One thing that was striking through the examples you gave of the poetry, is that much of the poetry is not overtly about religion, that they were dealing with secular topics and weren't always employing religious symbolism. Am I reading that correctly?
That's definitely true. They were not exclusively dogmatic. They were not exclusively biblical. In fact, when they made biblical allusions, they did so in very dynamic and fresh ways.
There seems to be a tradition of what I would call Christian sentimentality — making religious symbols and images sentimental. But the sisters you cite seemed to really step away from that — they really believed that craft and critical facility were more important than being overtly pious.
Yes. I think that demonstrates the seriousness of their art form and the fact that Madeline DeFrees, who was Sr. Mary Gilbert, but she left the order, I believe, in the mid '70s or late '60s, was placing as a finalist in secular book awards; she was studying with poet John Berryman. These are women who are very averse to what you accurately describe as the Christian sentimental vision, which it's problematic for a serious artist to just point to the dogma as the justification for the art. They worked their way up from the ground floor, and they did so without sentimentality.

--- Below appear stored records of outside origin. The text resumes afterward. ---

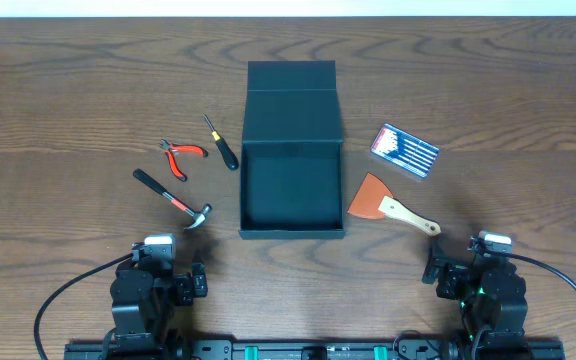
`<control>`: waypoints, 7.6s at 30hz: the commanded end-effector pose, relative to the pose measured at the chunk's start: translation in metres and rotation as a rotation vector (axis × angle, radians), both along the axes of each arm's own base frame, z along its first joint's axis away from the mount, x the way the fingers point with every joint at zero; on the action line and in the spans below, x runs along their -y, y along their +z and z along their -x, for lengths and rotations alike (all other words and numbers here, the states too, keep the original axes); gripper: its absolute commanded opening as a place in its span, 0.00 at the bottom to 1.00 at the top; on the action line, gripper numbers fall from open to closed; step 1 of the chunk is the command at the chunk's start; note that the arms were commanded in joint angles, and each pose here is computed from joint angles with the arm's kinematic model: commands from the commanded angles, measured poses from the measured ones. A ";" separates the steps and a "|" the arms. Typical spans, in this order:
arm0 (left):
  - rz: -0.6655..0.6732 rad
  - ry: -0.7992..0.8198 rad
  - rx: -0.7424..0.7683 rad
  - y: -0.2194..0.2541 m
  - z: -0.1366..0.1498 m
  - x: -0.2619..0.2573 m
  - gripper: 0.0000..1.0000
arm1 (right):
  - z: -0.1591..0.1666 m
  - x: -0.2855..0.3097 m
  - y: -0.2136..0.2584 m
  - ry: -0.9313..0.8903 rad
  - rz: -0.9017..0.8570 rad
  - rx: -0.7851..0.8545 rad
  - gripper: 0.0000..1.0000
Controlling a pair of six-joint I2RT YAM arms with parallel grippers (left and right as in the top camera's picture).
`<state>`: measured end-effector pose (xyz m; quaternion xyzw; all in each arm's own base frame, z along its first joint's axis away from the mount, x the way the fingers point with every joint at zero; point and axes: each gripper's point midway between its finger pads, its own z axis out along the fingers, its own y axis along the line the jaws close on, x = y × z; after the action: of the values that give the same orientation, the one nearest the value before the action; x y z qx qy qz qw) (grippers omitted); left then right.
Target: Pack container
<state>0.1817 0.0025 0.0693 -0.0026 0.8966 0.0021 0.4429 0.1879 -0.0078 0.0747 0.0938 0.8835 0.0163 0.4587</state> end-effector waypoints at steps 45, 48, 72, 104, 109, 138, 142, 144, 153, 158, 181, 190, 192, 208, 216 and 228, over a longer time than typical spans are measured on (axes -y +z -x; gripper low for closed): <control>-0.013 0.006 -0.004 -0.002 0.001 -0.002 0.99 | -0.001 0.003 0.000 -0.016 0.005 -0.007 0.99; -0.013 0.006 -0.004 -0.002 0.001 -0.002 0.99 | -0.004 0.003 0.009 -0.016 0.004 0.006 0.99; -0.013 0.006 -0.003 -0.002 0.001 -0.002 0.99 | -0.101 -0.065 0.163 0.501 0.098 -0.412 0.99; -0.013 0.006 -0.004 -0.002 0.001 -0.002 0.98 | -0.100 -0.103 -0.025 0.958 0.209 -1.000 0.99; -0.013 0.006 -0.003 -0.002 0.001 -0.002 0.99 | -0.089 -0.098 -0.049 0.876 0.264 -1.059 0.99; -0.013 0.006 -0.004 -0.002 0.001 -0.002 0.99 | -0.072 -0.090 -0.078 0.756 0.302 -1.100 0.31; -0.013 0.006 -0.004 -0.002 0.001 -0.002 0.98 | -0.073 -0.092 -0.078 0.760 0.290 -1.093 0.18; -0.013 0.006 -0.003 -0.002 0.001 -0.002 0.98 | -0.072 -0.094 -0.078 0.764 0.283 -1.092 0.12; -0.013 0.006 -0.003 -0.002 0.001 -0.002 0.98 | -0.074 -0.096 -0.077 0.731 0.258 -1.085 0.01; -0.013 0.006 -0.003 -0.002 0.001 -0.002 0.98 | -0.070 -0.097 -0.077 0.737 0.246 -1.100 0.34; -0.013 0.006 -0.004 -0.002 0.001 -0.002 0.99 | -0.052 -0.093 -0.100 0.683 0.210 -1.106 0.07; -0.013 0.006 -0.003 -0.002 0.001 -0.002 0.99 | -0.078 -0.101 -0.063 0.683 0.214 -1.033 0.05; -0.013 0.006 -0.004 -0.002 0.001 -0.002 0.99 | -0.086 -0.104 -0.049 0.683 0.216 -0.995 0.05; -0.013 0.006 -0.004 -0.002 0.001 -0.002 0.99 | -0.104 -0.111 0.059 0.661 0.210 -0.646 0.08; -0.013 0.006 -0.004 -0.002 0.001 -0.002 0.98 | -0.101 -0.153 0.119 0.794 0.134 -0.447 0.04; -0.013 0.006 -0.004 -0.002 0.001 -0.002 0.98 | -0.106 -0.245 0.131 0.996 0.150 -0.289 0.10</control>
<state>0.1817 0.0026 0.0693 -0.0027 0.8966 0.0022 0.4429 0.2936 0.2188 0.2073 -0.3652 0.8775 0.1392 0.2779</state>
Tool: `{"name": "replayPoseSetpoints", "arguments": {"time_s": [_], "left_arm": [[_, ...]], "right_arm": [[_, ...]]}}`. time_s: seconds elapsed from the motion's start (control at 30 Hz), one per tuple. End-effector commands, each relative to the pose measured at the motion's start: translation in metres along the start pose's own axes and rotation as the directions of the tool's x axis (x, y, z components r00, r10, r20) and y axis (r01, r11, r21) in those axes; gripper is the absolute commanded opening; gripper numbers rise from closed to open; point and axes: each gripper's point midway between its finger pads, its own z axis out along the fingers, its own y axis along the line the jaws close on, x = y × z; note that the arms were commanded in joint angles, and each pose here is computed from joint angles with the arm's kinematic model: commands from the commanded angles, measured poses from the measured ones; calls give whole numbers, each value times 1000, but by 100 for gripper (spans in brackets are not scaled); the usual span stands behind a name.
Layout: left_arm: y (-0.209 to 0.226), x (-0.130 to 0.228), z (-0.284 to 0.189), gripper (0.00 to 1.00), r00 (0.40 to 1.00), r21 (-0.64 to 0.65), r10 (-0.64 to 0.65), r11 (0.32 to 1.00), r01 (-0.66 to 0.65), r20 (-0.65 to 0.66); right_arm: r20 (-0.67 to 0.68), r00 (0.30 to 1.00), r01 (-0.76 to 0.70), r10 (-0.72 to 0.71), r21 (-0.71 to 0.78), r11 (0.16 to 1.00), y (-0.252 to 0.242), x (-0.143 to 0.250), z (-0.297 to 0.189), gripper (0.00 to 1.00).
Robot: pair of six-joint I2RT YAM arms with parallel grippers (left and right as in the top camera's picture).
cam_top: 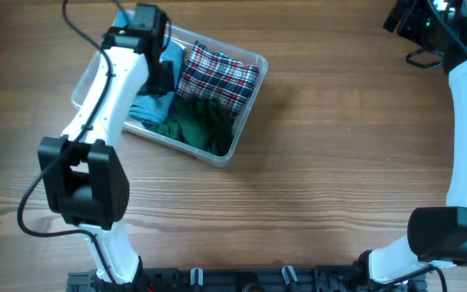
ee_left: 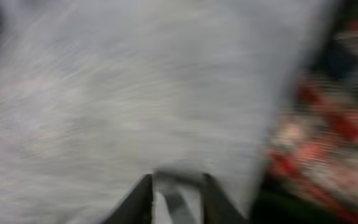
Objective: Pack container
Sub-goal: 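Tuck the denim cloth's edges into the bin with the left gripper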
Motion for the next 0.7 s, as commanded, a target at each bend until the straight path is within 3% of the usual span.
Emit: {"name": "replayPoseSetpoints", "arguments": {"time_s": [0.0, 0.27, 0.57, 0.67], "left_arm": [[-27, -13, -43, 33, 991, 51, 71, 996, -77, 113], [-49, 0, -55, 25, 986, 74, 126, 988, -134, 105], [-119, 23, -71, 23, 939, 127, 312, 935, -330, 147], [-135, 27, -74, 17, 929, 159, 331, 921, -356, 163]], "right_arm": [[0, 1000, -7, 7, 14, 1000, -2, 1, 2, 100], [0, 1000, -7, 7, 14, 1000, -2, 1, 2, 100], [0, 1000, -7, 7, 14, 1000, -2, 1, 2, 100], [0, 1000, -7, 7, 14, 1000, -2, 1, 2, 100]]}}
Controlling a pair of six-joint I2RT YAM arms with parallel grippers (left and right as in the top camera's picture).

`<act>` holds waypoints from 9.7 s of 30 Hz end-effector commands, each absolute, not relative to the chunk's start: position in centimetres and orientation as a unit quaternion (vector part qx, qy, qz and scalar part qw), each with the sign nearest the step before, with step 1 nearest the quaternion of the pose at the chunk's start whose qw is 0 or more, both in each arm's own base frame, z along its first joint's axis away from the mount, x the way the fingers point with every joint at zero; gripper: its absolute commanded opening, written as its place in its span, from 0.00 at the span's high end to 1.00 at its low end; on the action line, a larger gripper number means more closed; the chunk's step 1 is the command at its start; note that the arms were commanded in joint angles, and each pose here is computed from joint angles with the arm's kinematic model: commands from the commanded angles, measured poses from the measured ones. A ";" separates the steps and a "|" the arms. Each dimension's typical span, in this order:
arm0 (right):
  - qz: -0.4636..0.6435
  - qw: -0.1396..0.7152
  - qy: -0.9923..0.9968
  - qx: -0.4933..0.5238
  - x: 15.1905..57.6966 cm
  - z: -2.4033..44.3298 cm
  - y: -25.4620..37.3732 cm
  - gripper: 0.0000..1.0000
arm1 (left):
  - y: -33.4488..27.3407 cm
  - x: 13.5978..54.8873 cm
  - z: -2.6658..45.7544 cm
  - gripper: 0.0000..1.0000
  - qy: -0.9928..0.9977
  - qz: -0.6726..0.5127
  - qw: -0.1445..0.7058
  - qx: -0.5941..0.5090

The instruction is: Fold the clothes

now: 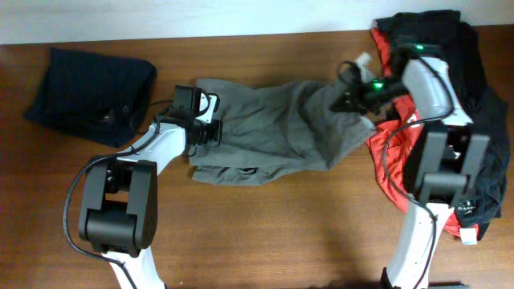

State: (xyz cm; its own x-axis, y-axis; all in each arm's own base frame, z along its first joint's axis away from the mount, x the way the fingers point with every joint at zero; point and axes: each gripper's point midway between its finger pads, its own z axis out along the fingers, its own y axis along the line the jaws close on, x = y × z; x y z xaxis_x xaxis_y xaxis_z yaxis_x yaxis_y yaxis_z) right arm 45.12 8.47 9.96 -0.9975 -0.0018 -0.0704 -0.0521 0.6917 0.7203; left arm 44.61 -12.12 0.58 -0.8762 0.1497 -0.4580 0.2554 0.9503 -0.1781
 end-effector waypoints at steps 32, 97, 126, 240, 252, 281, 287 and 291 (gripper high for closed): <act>0.324 0.089 0.934 -0.119 43.5 13.9 32.8 0.96 | -10.1 46.6 5.5 0.79 0.961 -0.110 0.241 0.075; 0.174 0.076 0.982 -0.013 47.3 11.5 9.5 0.01 | -6.9 44.1 7.6 0.13 0.960 -0.238 0.143 0.029; 0.174 0.081 0.981 -0.012 47.6 11.4 9.4 0.01 | -15.6 43.3 -2.6 0.27 0.949 -0.308 0.051 0.046; 0.155 0.076 0.985 -0.009 47.3 11.1 8.7 0.01 | -8.9 43.8 -11.4 0.48 0.983 -0.058 -0.052 0.169; 0.150 0.075 0.986 -0.008 47.2 11.1 8.5 0.01 | -12.1 45.6 -12.1 1.00 0.979 -0.143 -0.019 0.144; 0.143 0.073 0.987 -0.008 47.2 11.0 8.3 0.01 | -10.3 55.5 14.5 1.00 0.924 -0.343 0.161 -0.056; 0.143 0.074 0.987 -0.008 47.2 11.0 8.3 0.01 | -9.2 56.9 17.5 0.99 0.909 -0.362 0.200 -0.060; 0.143 0.073 0.987 -0.008 47.2 11.0 8.4 0.01 | -8.3 58.1 21.3 0.99 0.897 -0.360 0.251 -0.050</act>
State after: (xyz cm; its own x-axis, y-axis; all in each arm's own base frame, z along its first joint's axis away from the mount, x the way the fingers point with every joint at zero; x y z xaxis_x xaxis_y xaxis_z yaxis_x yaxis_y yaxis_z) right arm 47.12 8.43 9.01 -0.9948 0.0159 -0.1004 -0.0146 0.9552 0.2955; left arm 57.24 -8.31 13.66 -0.9260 -0.2557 -0.2778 -0.0196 0.7675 -0.6407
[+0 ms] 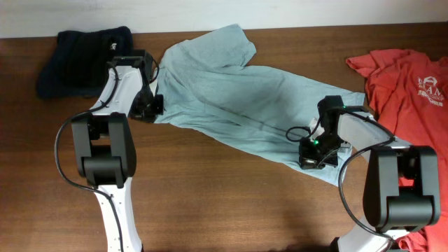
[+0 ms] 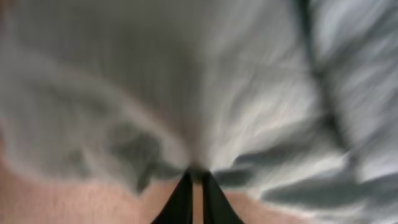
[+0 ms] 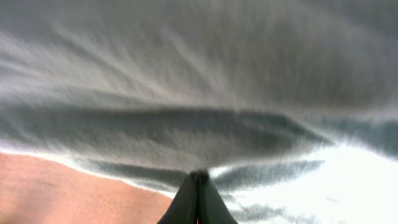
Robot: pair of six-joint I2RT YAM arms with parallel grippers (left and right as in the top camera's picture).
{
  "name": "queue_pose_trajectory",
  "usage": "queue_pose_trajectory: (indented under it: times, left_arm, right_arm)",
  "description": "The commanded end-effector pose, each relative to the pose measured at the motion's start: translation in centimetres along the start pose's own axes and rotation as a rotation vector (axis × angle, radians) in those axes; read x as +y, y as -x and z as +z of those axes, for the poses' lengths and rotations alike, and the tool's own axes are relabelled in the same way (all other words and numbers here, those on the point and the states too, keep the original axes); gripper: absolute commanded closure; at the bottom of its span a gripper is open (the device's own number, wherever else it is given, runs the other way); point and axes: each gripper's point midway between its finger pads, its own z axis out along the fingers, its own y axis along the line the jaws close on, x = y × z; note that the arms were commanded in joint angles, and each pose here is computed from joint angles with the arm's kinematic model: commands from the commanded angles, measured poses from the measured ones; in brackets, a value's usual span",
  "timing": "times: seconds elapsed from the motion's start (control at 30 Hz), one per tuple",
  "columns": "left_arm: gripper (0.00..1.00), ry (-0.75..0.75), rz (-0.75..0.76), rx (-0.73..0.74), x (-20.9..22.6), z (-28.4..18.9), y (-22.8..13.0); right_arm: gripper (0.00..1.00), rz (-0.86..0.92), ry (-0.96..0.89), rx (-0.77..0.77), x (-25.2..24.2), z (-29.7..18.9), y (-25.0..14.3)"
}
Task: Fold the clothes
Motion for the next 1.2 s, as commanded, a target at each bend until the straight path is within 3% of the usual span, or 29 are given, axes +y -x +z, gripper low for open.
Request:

Do you think the sisters that you profiled were comfortable in that tension between crafting poetry and remaining true to their religious life?
I think at least Sr. Mary Gilbert saw at some point that the tension was indicative or representative of something else in her existence, that she joined the order when she was very young, I think 16 or 17. She talks in her poetry about how it was her mom who sort of nudged her in that direction. So, I think for at least one of the women, the tension became exemplary of other things in their existence that they were wrangling with spiritually.
But I think the women who remained sisters and nuns found in that tension a generative element. I think in literary history, we see if a writer is pious without doubt, or if a writer is absolutely antithetical to religion. Those polarities don't often create great, complex literature. A lot of times, it's the writer who has a predilection for belief, but maybe some measure of worldly skepticism. That interplay tends to create the most nuanced works of literature or art. So, I feel the women were in a great position to have that spiritual wrangling while remaining very much committed as believers.